Today, over 30 percent of the Madison Police Department is female. It was one change that has strongly sustained itself.
But for the first women I hired, the road ahead was not easy. They had many obstacles to overcome and quite a lot of internal discrimination.
By August, 1974, I was able to field my first recruit class after six months of training. Six of the 27 new officers were women. I write in my book what I said to those new Madison police officers on that historic day:
“I expect you to employ your full skill at all times and to all persons. I expect you to be able to prevent crime, manage, or intervene in situations requiring police service. I expect you to be open, to accept change in this changing world, to develop and maintain a broad perspective of your function and the society in which you work, to be flexible and to develop the ability to grow with the people you serve…”.

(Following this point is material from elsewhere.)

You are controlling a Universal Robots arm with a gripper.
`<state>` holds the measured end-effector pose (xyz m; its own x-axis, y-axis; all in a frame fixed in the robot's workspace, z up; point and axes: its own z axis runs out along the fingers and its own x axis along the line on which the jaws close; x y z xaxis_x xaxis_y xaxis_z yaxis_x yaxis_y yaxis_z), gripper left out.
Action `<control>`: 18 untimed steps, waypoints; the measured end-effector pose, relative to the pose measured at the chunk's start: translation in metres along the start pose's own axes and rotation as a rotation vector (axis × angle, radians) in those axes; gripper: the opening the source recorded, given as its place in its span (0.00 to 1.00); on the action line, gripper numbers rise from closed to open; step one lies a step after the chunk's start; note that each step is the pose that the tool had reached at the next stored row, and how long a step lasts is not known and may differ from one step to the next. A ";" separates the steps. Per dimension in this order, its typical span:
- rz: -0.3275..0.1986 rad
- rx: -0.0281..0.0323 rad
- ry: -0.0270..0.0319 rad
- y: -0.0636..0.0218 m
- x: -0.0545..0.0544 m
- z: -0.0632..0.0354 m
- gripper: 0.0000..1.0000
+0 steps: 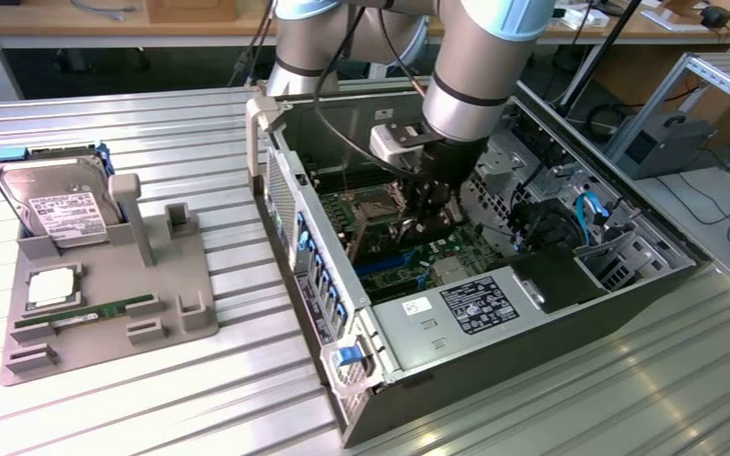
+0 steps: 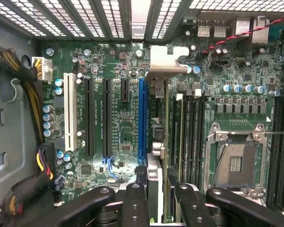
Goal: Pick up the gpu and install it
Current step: 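Insert the gpu into the slot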
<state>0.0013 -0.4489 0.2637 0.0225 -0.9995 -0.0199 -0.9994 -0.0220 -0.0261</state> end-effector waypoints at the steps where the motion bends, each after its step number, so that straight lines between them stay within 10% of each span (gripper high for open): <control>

I also reflect in my book…
“I was committed to hiring a new kind of person to be a police officer in Madison—people who would share my dream, and educated men and women who’d thought they’d never consider being a police officer until they heard about what we were doing in Madison. Consequently, those men and women whom I selected during my career are still contributing to the department today. They are the ones now who sustain the dream… The officers I tended to hire were older, more educated, and either racial minorities or women. I had to make a large leap to bring the personnel of the department around to reflect the community it served….”
I knew that change had to begin at the top of the department, but I also learned that in order to sustain any change, it must also begin at the entry level — in the kind of police officers I hired.
MAJOR FINDINGS CONCERNING WOMEN POLICE
A research project conducted in 1989 by the Police Foundation found that gender is not a valid reason to exclude women from police patrol work (of course this was six years after we had done so in Madison, but the research was necessary in order to quell continuing doubts about women police) – see http://www.policefoundation.org/pdf/womenonthemove.pdf for the entire report.
- Both female and male patrol officers responded to similar kinds of calls for service and encountered the same number of dangerous, angry, upset, drunk, or violent citizens. Although both groups obtained similar results when handling angry or violent citizens, the study noted that women patrol officers tended to be more effective than their male counterparts in avoiding violence and defusing potentially violent situations.
- The study found that women as a group made fewer arrests and gave fewer traffic citations. But the difference in arrest levels did not affect the women’s performance ratings.
- Researchers discovered that women were less likely than men to engage in serious unbecoming conduct.
- Women were also more likely to be assigned to light duty as a result of injuries. But these injuries did not cause them to be absent from work more often than men.
- Citizens involved in incidents with police officers had the same level of respect for and favorable attitudes toward patrol officers of both sexes. Female and male officers did not differ in terms of their respect for and attitudes toward citizens with whom they came into contact.